Nic, let me start with you. You're in Moscow for us. We know this call came about at the request of Vladimir Putin. Tell us what you're learning about this conversation. It lasted about 50 minutes. What's the Russian side saying about this? We know sometimes they like to get out their take out on these kinds of conversations before the Americans do.

NIC ROBERTSON, CNN INTERNATIONAL DIPLOMATIC EDITOR: Yes, sure. They were pretty quick to give us their read on it and an extensive read as well, serious and constructive. So, the tone seems to be the same. They're saying that they're happy with the way that the call went. They're glad about it. They say they believe that President Putin was able to get a sense from President Biden, that President Biden is willing to understand what they call the essence of Russia's security demands. That is, you know, NATO's presence or taking on of -- taking on of Ukraine into NATO.

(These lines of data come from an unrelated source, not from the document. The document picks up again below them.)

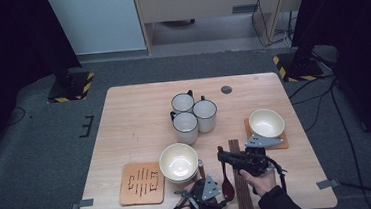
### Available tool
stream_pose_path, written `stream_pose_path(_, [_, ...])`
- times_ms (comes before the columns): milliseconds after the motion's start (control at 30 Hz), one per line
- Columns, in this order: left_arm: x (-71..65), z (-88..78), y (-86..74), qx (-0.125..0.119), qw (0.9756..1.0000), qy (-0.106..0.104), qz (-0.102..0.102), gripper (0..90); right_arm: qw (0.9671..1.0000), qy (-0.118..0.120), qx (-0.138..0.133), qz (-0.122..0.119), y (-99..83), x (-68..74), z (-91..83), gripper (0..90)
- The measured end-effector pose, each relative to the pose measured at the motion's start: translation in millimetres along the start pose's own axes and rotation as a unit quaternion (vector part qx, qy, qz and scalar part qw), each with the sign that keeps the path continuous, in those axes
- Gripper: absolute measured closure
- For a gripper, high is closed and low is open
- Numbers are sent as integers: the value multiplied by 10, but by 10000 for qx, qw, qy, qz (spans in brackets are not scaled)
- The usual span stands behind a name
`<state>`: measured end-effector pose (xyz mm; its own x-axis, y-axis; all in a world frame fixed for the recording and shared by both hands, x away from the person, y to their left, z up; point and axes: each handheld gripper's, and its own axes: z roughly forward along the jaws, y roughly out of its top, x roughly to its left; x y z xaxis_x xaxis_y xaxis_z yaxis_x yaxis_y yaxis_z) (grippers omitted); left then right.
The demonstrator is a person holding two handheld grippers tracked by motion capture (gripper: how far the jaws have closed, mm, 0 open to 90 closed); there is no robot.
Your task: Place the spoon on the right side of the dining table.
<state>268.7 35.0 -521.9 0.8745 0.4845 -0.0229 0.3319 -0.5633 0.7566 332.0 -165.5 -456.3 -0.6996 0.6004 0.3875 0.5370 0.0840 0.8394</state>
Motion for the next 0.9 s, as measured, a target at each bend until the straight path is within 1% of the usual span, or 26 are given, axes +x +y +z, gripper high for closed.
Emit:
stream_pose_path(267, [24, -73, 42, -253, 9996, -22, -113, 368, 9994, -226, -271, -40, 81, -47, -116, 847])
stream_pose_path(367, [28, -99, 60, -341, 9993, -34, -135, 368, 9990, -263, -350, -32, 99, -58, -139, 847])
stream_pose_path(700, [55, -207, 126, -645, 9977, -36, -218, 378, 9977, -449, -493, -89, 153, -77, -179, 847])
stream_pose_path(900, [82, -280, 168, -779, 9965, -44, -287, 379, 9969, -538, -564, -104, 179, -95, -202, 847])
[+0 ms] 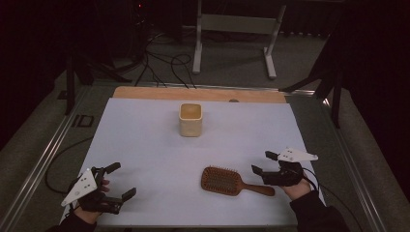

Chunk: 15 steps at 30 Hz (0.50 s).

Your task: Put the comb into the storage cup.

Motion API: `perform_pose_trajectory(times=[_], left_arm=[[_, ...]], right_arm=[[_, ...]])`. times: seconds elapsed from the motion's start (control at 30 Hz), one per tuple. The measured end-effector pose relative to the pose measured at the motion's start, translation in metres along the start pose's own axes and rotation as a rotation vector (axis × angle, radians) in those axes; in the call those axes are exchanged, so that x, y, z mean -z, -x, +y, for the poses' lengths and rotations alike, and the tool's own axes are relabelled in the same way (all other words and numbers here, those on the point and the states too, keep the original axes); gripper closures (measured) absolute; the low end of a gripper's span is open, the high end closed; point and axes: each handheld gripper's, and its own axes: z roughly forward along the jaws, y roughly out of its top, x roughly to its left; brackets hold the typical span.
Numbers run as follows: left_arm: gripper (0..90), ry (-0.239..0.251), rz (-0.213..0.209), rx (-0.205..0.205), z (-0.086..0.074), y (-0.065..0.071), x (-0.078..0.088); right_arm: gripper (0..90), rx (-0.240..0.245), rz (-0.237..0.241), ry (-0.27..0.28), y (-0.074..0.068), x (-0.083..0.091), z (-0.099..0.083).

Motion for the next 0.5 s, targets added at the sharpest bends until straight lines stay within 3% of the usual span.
perform_pose_trajectory(times=[0.33,0.5], left_arm=[[0.2,-0.005,-0.003,0.001,0.000,0.000,0.000],[0.2,-0.007,-0.005,0.001,-0.001,0.000,-0.001]], right_arm=[[40.9,-0.033,-0.003,-0.050,0.009,-0.004,-0.009],[49.6,-0.010,-0.009,-0.116,0.009,-0.006,-0.012]])
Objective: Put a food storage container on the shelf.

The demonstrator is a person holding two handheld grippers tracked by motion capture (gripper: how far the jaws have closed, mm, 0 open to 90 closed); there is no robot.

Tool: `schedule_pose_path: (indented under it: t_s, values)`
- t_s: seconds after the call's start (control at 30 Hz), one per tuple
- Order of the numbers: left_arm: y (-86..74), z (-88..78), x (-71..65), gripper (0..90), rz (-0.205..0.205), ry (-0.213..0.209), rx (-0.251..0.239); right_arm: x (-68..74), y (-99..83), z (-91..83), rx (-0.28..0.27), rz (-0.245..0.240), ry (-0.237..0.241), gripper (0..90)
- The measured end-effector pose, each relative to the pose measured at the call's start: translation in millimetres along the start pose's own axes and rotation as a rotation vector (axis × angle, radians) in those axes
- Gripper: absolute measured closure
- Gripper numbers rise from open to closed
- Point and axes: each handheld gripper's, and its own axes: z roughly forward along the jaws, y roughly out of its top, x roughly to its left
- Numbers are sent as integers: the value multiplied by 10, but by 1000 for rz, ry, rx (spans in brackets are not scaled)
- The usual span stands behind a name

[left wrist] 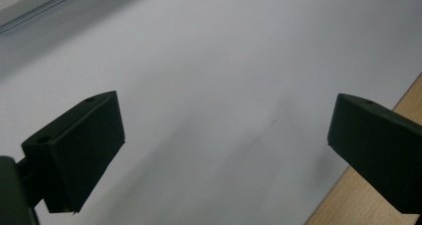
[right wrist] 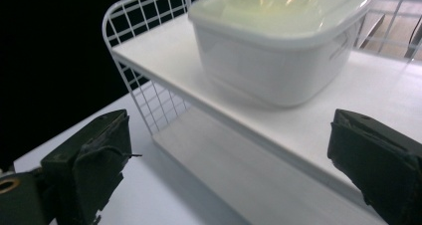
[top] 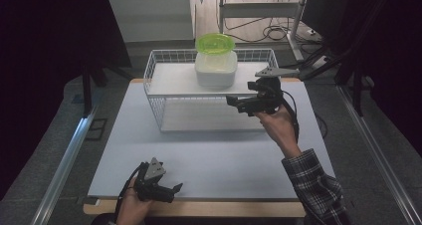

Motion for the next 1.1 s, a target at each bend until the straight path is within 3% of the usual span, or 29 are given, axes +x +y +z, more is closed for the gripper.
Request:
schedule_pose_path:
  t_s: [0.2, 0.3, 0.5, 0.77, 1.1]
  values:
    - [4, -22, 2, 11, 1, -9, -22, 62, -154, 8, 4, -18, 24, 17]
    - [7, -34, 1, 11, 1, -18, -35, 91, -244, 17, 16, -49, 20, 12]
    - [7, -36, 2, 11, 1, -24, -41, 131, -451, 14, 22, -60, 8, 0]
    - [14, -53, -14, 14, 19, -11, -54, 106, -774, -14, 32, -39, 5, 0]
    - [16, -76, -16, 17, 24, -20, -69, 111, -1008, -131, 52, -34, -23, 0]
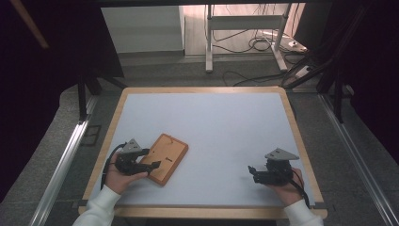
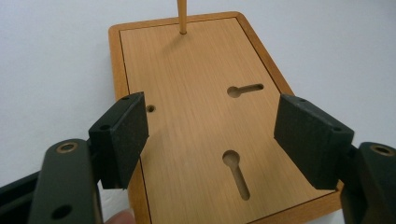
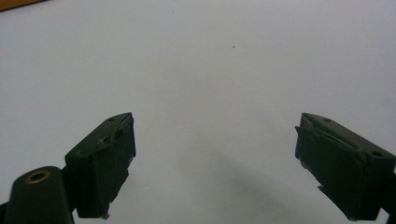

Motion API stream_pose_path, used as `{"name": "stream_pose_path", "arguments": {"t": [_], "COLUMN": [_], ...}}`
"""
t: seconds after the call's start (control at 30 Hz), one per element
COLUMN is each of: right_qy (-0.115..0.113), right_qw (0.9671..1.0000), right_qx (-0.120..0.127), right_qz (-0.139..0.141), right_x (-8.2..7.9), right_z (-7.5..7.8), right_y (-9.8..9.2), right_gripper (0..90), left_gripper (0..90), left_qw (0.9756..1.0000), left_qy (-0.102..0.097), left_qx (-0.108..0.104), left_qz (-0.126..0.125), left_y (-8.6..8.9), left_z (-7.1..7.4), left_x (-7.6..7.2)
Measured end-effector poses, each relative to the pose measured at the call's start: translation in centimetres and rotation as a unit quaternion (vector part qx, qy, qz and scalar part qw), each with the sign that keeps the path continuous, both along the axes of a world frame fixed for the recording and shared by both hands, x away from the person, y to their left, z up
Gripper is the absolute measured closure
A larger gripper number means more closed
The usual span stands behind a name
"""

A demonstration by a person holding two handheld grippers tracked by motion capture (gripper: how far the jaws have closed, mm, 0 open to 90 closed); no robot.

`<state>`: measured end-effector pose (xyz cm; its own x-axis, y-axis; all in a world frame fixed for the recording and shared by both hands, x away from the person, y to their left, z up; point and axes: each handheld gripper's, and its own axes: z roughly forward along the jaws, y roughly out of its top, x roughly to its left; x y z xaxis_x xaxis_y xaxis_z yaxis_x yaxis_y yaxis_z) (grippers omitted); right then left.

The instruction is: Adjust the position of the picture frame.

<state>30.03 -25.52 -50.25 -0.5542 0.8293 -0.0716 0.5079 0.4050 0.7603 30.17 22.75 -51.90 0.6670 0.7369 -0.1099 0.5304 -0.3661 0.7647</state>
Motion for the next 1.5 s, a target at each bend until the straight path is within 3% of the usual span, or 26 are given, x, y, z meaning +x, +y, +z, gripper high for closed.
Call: {"name": "stream_pose_path", "arguments": {"t": [0.27, 0.73, 1.2, 1.27, 1.5], "right_qy": [-0.001, 0.003, 0.007, 0.007, 0.006], "right_qw": [1.0000, 0.9998, 0.9991, 0.9987, 0.9986], "right_qx": [-0.004, -0.002, -0.001, -0.011, -0.008], "right_qz": [0.008, 0.018, 0.041, 0.050, 0.051], "right_x": [-0.2, -0.4, -0.3, -0.2, -0.2], "right_z": [-0.3, -0.3, 0.1, 0.0, 0.2], "right_y": [0.1, 0.9, 2.4, 2.9, 3.0], "right_gripper": [15.1, 17.5, 20.3, 20.6, 22.4], "left_gripper": [25.9, 26.1, 25.7, 25.6, 25.6], "left_qw": [0.9999, 0.9999, 0.9997, 0.9996, 0.9997], "left_qy": [0.006, 0.005, 0.003, 0.004, 0.006], "left_qx": [-0.012, 0.004, 0.001, -0.002, 0.002], "left_qz": [-0.002, -0.014, -0.023, -0.026, -0.025], "left_y": [0.1, -0.5, -0.6, -0.5, -0.6], "left_z": [-0.3, -0.5, -0.2, -0.3, -0.3], "left_x": [0.6, 0.7, 0.4, 0.5, 0.4]}}
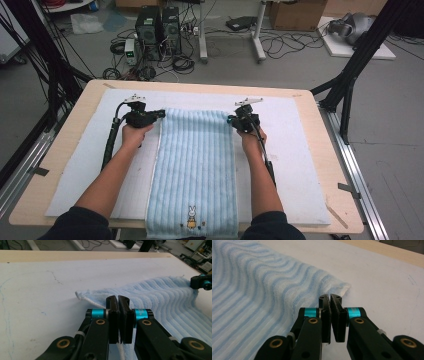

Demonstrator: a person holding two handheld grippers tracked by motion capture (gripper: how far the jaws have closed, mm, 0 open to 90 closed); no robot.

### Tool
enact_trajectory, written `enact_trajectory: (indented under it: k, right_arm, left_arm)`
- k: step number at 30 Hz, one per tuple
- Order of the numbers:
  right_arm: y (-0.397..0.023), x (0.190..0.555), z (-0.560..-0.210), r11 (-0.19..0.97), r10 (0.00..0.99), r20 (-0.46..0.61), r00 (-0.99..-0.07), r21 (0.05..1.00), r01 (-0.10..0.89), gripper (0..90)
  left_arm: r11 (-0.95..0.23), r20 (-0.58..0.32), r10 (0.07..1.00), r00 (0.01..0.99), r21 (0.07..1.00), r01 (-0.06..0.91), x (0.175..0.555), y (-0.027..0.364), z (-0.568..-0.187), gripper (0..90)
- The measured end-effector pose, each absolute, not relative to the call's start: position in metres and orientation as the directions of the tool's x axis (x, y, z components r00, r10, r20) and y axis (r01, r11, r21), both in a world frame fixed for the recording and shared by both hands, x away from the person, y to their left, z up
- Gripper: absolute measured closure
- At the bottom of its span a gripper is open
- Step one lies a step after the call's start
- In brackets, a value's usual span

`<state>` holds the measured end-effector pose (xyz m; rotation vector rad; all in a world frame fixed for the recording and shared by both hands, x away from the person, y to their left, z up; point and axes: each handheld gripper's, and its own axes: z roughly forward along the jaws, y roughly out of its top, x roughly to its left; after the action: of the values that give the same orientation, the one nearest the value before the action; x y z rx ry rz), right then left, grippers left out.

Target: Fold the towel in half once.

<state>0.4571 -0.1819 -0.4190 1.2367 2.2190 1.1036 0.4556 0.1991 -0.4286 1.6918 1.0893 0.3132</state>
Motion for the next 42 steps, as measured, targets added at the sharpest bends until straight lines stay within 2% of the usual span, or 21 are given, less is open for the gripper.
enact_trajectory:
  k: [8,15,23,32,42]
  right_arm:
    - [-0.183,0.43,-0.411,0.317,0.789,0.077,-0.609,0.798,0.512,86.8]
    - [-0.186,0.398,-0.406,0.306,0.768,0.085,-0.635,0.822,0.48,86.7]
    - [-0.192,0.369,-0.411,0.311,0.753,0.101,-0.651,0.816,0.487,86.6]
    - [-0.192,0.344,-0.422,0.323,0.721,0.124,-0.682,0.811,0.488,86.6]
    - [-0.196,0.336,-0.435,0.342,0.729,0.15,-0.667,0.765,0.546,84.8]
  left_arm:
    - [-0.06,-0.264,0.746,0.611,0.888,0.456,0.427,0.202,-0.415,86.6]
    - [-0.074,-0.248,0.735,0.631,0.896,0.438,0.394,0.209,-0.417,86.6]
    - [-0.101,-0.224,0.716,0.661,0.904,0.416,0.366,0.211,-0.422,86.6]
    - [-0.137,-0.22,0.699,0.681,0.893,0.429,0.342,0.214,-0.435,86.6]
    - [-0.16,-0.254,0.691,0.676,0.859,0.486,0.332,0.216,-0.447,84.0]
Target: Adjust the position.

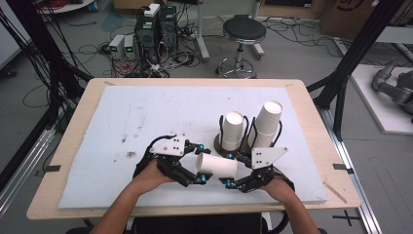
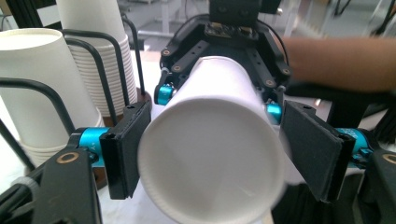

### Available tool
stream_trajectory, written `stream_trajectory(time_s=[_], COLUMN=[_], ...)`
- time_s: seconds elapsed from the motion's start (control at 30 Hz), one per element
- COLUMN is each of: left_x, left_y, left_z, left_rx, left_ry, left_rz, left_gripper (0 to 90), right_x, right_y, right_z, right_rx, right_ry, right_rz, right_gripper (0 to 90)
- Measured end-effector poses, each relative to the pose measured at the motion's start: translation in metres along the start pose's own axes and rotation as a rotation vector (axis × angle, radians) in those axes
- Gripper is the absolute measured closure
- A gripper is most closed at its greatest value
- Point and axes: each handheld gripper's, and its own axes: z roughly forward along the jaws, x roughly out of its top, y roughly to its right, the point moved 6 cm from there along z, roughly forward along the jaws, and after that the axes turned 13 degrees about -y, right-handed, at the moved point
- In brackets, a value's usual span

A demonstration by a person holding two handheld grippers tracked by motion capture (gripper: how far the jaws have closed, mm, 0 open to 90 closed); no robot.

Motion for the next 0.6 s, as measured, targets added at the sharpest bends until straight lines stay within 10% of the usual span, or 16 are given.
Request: stream_trajectory(time_s=[0.6], left_x=[-0.009], left_y=[0.001], left_z=[0.01], left_rx=[-0.067], left_ry=[-0.087], left_rz=[0.057], left_gripper=[36.6], right_x=[-0.001], right_y=[-0.006], right_z=[0.007], right_rx=[0.028], right_ry=[-0.067], right_rz=[-0.045], right_gripper=[40.0])
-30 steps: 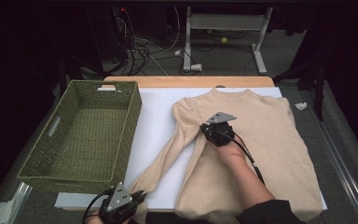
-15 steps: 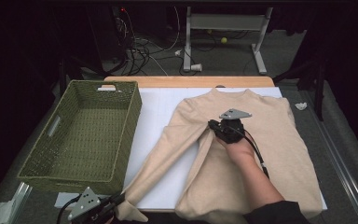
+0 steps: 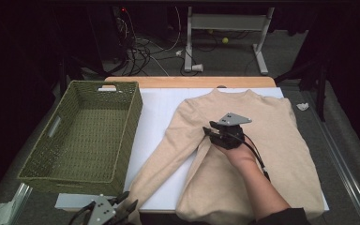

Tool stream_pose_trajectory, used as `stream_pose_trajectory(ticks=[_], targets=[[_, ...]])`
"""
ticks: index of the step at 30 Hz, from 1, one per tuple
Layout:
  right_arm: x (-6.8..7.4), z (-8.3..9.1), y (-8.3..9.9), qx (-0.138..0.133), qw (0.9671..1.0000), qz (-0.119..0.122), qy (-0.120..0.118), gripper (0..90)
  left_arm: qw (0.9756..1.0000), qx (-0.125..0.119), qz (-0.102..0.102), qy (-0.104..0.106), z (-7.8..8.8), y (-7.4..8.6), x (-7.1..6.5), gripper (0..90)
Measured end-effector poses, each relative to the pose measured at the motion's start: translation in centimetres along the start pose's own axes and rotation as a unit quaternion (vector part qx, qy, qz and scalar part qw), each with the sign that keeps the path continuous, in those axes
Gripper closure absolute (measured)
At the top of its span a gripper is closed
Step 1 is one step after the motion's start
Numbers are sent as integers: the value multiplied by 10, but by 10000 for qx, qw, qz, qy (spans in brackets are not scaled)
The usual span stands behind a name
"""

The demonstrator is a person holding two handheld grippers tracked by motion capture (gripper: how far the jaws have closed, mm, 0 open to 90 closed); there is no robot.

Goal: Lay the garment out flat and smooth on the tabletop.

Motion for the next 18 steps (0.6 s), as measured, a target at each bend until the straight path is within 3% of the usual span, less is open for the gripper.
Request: stream_pose_trajectory(ticks=[2, 3, 6, 9, 11, 14, 18], targets=[[9, 2, 1, -17, 9999, 44, -102, 636, 9991, 209, -353, -70, -13, -1, -10, 564], [14, 3, 2, -13, 9999, 68, -147, 636, 9988, 289, -376, -91, -17, -1, -11, 553], [28, 3, 7, 35, 9993, 170, -328, 637, 9982, 507, -215, -232, -27, -1, -7, 433], [37, 2, 10, 74, 9988, 218, -434, 638, 9976, 663, -65, -186, -37, 3, -1, 429], [45, 0, 14, 124, 9980, 298, -551, 640, 9976, 641, -44, -271, -37, 3, 3, 512], [54, -4, 18, 201, 9969, 380, -665, 650, 9973, 696, 142, -159, -37, 2, 11, 759], [63, -11, 23, 302, 9956, 447, -763, 655, 9987, 483, 122, -94, -29, -2, 11, 800]])
Point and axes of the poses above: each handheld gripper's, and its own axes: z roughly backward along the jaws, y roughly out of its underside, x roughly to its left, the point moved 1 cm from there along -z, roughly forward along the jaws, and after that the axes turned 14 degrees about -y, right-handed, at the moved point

So, you know, the -- from the Russian perspective, they feel that that message is sort of not being utterly rejected, that some semblance of it is being absorbed or understood. But the Russian side also is saying, look, President Biden made it very clear that he wants for see a de-escalation of Russian forces, and if there isn't, there will be serious economic, military and financial sanctions. This is what the Kremlin said, and Putin, they say, responded that if that were the case, if that was to happen, then this would provide a serious rupture in relations between the two countries and this would be a mistake. It would be a generational mistake.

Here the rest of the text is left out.